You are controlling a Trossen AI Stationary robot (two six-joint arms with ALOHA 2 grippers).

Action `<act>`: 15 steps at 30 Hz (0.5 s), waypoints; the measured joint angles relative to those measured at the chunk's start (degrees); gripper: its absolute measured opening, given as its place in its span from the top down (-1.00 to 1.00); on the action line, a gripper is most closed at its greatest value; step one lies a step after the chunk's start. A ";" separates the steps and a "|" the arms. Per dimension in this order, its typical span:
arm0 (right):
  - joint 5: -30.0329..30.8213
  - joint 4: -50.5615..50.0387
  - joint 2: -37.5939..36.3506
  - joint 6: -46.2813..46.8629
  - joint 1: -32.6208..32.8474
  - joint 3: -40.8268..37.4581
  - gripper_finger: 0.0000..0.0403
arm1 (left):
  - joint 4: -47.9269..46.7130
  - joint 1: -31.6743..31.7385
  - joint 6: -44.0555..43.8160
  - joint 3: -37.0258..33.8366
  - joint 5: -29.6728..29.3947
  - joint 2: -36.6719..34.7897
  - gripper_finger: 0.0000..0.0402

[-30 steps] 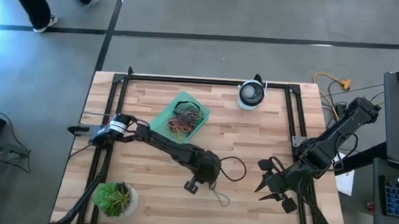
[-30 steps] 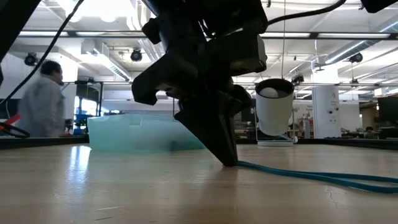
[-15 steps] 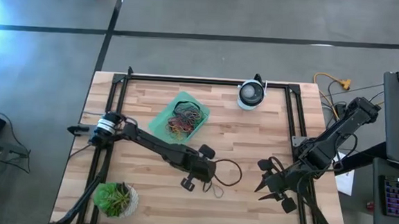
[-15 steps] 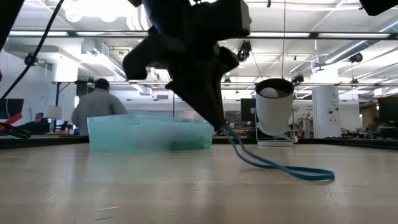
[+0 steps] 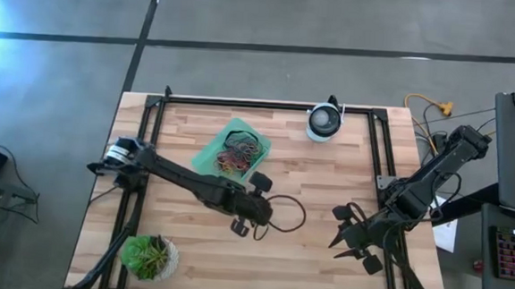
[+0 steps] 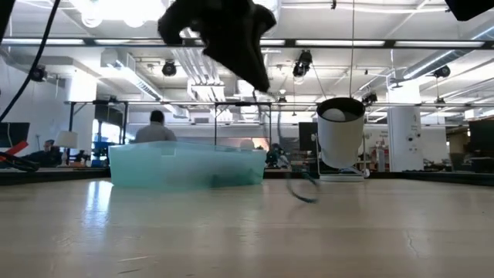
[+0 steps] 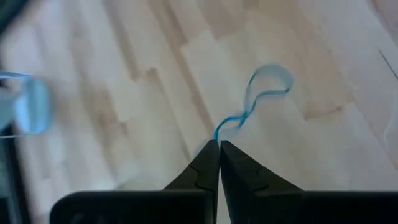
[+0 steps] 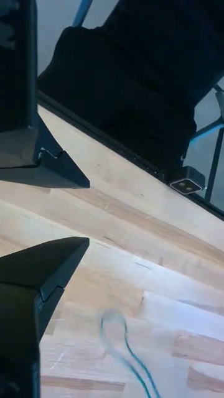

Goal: Pick and place rubber bands into bin
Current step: Put the blue rubber band into the green bin

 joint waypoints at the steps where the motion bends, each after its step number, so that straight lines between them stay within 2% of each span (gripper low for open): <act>1: 0.00 0.06 0.00 -0.13 0.00 0.00 0.34 | -0.02 0.00 0.02 0.02 -0.27 -0.73 1.00; 7: 0.00 0.82 0.11 -0.48 0.00 -0.05 0.34 | -1.64 0.02 0.44 0.11 -3.55 -5.57 1.00; 12: 0.00 1.05 0.15 -0.65 0.00 -0.05 0.34 | -6.13 0.61 0.31 0.11 -10.70 -9.93 1.00; 15: 0.02 1.00 0.17 -0.66 0.00 -0.05 0.34 | -7.21 1.75 -0.10 0.11 -11.97 -12.59 1.00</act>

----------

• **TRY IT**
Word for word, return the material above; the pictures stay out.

• **RESULT OF THIS EXERCISE**
You are controlling a Trossen AI Stationary robot (two six-joint arms with ALOHA 2 grippers).

Action `<act>`: 15 steps at 30 Hz (0.5 s), waypoints; the measured joint angles relative to those measured at the chunk's start (degrees); gripper: its absolute measured opening, given as its place in its span from the top down (-1.00 to 1.00); on the action line, a gripper is most closed at its greatest value; step one lies a step after the chunk's start. A ";" separates the steps and a "|" the arms. Per dimension in this order, its typical span:
arm0 (right):
  - joint 5: -30.0329..30.8213
  - joint 4: -50.5615..50.0387
  - joint 2: -37.5939..36.3506
  - joint 6: -46.2813..46.8629
  - joint 1: -32.6208..32.8474
  - joint 3: -40.8268..37.4581
  - gripper_finger: 0.0000..0.0403
arm1 (left):
  - joint 4: -47.9269..46.7130
  - joint 1: -31.6743..31.7385
  - joint 6: -44.0555..43.8160
  - joint 3: -37.0258..33.8366
  - joint 5: -29.6728..29.3947
  - joint 2: -36.6719..34.7897
  - gripper_finger: 0.0000..0.0402

[-30 steps] 
[-30 steps] 
[-15 steps] 
[-15 steps] 
[+0 steps] 
[+0 steps] 
[+0 steps] 
[+0 steps] 

Goal: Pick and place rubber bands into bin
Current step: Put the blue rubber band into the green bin

 joint waypoints at the steps where the motion bends, each after its step number, so that straight lines between them stay within 2% of each span (gripper low for open): <act>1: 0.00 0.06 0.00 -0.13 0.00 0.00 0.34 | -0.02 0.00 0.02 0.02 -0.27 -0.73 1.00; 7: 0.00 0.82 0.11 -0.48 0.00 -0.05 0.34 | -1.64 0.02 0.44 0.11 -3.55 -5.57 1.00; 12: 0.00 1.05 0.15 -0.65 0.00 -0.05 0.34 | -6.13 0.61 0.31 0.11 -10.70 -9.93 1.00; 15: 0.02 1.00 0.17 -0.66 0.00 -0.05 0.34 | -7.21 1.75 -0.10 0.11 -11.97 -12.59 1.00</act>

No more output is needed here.